31 DECEMBRE
31 décembre, radio libre. J'ai au bout du fil des femmes et des femmes, elles veulent souhaiter via l'émission une bonne année à leur mari, ami, père, amant, enfant emprisonné. Y. me regarde me dépatouiller et me provoque de son grand rire.
31 décembre, les filles du Lido tiennent toutes dans la boîte télé posée sur la petite table. Elles sont même entourées de plumes d'autruche pour pas se cogner dans les angles. Le réveillon à la télé, c'est déprimant au possible, tous ces gens qui se forcent à rire, à danser, alors que vraiment ce n'est pas drôle.

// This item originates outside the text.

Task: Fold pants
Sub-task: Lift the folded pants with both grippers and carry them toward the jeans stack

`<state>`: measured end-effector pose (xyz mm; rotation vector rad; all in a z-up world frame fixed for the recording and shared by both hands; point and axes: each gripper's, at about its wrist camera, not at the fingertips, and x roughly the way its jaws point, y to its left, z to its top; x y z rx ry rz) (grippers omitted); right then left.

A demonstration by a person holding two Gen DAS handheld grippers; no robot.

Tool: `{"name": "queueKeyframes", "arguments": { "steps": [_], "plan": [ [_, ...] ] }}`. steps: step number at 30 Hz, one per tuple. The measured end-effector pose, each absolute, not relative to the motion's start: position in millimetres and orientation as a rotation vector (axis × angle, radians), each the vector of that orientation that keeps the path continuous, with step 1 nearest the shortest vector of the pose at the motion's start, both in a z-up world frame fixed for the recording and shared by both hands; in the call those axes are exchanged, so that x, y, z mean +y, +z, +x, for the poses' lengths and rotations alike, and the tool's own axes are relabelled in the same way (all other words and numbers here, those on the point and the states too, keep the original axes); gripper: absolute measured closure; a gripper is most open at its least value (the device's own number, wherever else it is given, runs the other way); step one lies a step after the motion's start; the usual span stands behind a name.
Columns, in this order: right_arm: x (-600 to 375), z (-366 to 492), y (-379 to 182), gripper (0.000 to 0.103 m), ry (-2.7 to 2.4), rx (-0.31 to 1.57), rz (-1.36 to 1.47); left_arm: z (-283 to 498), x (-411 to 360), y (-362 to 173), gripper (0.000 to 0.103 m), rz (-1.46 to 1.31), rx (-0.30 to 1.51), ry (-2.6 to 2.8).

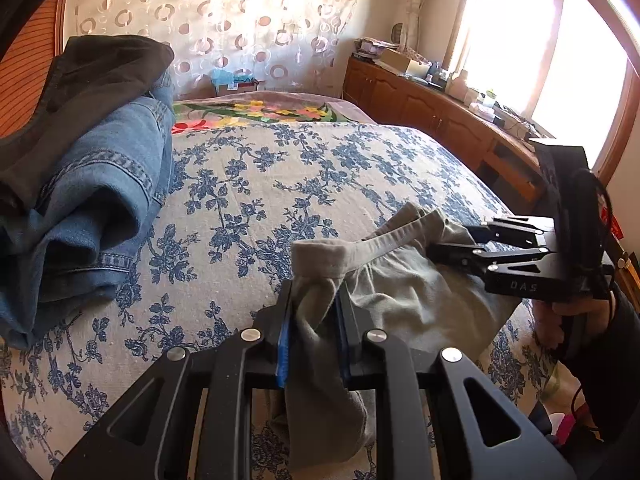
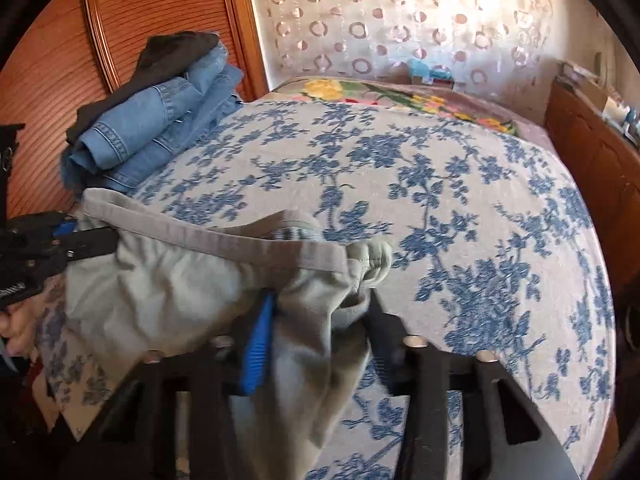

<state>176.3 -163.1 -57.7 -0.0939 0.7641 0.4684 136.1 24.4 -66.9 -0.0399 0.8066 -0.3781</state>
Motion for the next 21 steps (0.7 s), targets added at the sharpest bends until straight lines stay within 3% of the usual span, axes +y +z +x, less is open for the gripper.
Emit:
{"name": "queueKeyframes", "arguments": {
  "steps": [1, 4, 21],
  "plan": [
    [-164, 176, -57, 0.081, 0.484, 0.775, -0.074, 136, 26, -66, 0.085, -0.046, 0.804, -0.376],
    [-164, 172, -52, 0.084, 0.493, 0.761, -0.064, 133, 29, -63, 0.087, -0.061, 0.787, -0.375],
    [-172, 101, 20, 0.085, 0.519, 0.467, -0.101, 110, 50, -13, 0.089, -0.104, 0.628, -0.330]
  ]
}}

31 décembre, j'ai planté l'après-midi une copine qui avait réservé un réveillon dans un château de cartes. La fine fleur de nos vingt ans y danse en ce moment. Je suis une ortie, je n'aime pas les mondanités.
31 décembre, salle des fêtes d'un bourg du Gers. Je suis assise à une tablée. Des chips désordonnées dans une assiette de carton. Une soupe à l'ail ouvre le bal. Puis un foie gras est servi, puis un magret de canard. Puis un trou normand. Le vin échauffe les gueules. Des masques ridicules coiffent des hommes dansant à la queu-leu-leu. L'un d'eux projette des boules de papier dans mon décolleté. Très drôle... Minuit s'annonce. Des inconnus me font la bise, le verre à la main, l'homme aux boules de papier en profite pour m'embrasser sur la bouche. J'esquive, je recule, les gens rient. Tous dansent entre les plats, le dessert est fané, mon ami a la nausée, je le retrouve la tête dans un container d'épluchures, vomissant l'année qui débute.

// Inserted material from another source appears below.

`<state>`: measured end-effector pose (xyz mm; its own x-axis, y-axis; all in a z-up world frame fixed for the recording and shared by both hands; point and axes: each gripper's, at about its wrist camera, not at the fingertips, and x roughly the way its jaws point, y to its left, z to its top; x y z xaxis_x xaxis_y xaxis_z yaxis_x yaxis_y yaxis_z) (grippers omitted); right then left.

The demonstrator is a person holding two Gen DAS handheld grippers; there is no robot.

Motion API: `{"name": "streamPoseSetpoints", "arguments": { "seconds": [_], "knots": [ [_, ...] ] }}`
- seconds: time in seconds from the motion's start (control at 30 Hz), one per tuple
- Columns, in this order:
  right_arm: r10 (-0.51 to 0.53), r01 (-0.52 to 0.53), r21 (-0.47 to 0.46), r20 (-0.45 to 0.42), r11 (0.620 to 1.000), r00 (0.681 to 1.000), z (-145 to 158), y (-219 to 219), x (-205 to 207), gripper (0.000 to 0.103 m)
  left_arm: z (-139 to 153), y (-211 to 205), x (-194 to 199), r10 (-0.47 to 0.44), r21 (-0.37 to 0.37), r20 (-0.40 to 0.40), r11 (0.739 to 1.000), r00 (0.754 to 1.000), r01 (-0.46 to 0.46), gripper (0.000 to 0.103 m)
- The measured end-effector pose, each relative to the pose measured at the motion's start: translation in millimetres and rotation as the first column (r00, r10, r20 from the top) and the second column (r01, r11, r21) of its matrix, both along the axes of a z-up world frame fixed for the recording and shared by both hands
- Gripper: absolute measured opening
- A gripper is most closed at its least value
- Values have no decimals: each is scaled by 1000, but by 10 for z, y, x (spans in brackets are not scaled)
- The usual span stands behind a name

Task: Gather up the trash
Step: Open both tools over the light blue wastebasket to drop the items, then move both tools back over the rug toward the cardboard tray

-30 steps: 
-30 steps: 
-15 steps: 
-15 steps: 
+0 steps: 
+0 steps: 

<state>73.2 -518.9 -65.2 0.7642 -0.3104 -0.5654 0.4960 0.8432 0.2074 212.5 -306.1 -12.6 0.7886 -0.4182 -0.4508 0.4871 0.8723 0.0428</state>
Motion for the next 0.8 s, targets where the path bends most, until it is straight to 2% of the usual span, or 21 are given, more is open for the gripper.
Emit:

31 décembre, ma chambre. Je suis allongée sur mon lit. Je regarde le plafond. J'ai planté deux amis qui avaient préparé un menu pour le réveillon. Je les trouve assortis, ces deux-là que j'avais présentés l'un à l'autre. Tous deux des amateurs de rôti et de pommes dauphine encore surgelées. On les mariera peut-être au printemps. Je trouve les 31 décembre ennuyeux, c'est tatoué.